Miscellaneous Mental Musings of an Emerging Artist
About a month ago I was in the dressing room at TimeLine Theatre, in between scenes of our final tech run for a staged reading happening an hour later, when my wife called me.
My wife doesn’t call me; in most cases she sends a text message. I picked up the phone.
“Everybody’s fine,” she said first, in that tone that tells you that there was cause to have almost said otherwise. Everybody was fine but she and my son were at the emergency room. He has an allergy to sesame seeds, of a severity requiring us to carry an epi-pen, and while they were out getting dinner at a Chinese restaurant there seemed to have been some cross-contamination in the kitchen between his meal and somebody else’s. He’d begun gagging and throwing up, and she’d elected to take him to the hospital before it got worse.

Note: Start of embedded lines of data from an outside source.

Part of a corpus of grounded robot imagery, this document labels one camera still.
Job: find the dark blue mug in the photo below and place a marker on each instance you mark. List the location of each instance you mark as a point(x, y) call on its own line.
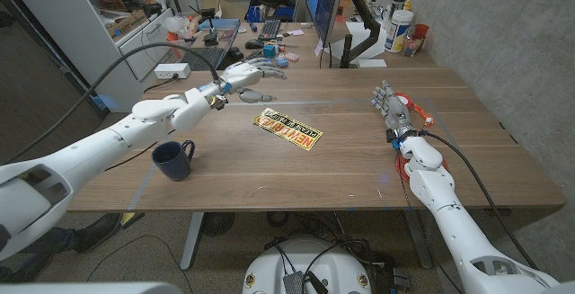
point(173, 163)

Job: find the black leather shoe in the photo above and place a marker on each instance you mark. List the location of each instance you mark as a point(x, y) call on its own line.
point(96, 233)

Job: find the red round disc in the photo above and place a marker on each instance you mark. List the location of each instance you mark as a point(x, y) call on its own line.
point(401, 171)

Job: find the white paper sheet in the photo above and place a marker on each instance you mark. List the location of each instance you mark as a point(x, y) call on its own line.
point(359, 38)

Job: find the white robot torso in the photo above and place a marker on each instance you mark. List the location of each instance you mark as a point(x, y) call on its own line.
point(332, 267)

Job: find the grey table leg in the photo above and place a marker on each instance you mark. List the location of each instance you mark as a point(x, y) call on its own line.
point(192, 240)
point(418, 240)

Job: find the white shelf cabinet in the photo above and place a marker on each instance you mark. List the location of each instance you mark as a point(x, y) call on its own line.
point(90, 24)

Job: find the black keyboard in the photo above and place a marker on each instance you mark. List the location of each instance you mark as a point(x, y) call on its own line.
point(269, 29)

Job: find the computer monitor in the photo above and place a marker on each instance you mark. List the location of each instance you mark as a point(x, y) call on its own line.
point(323, 2)

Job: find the red plastic cup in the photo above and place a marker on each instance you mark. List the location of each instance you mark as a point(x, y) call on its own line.
point(418, 38)

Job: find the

When he spoke to me on the phone his voice was hoarse and weak, but he reassured me that he felt much better now. Despite those assurances and my wife’s it took no small amount of willpower not to ask the director if I could leave the event and go check in on him.
And I’m telling you this because my anguish that evening was a single drop of water next to the deluge that our nation has unleashed on the families who approached our southern border. I am ashamed of what is being carried out in my name and I don’t understand how you can’t be, if for some reason you aren’t.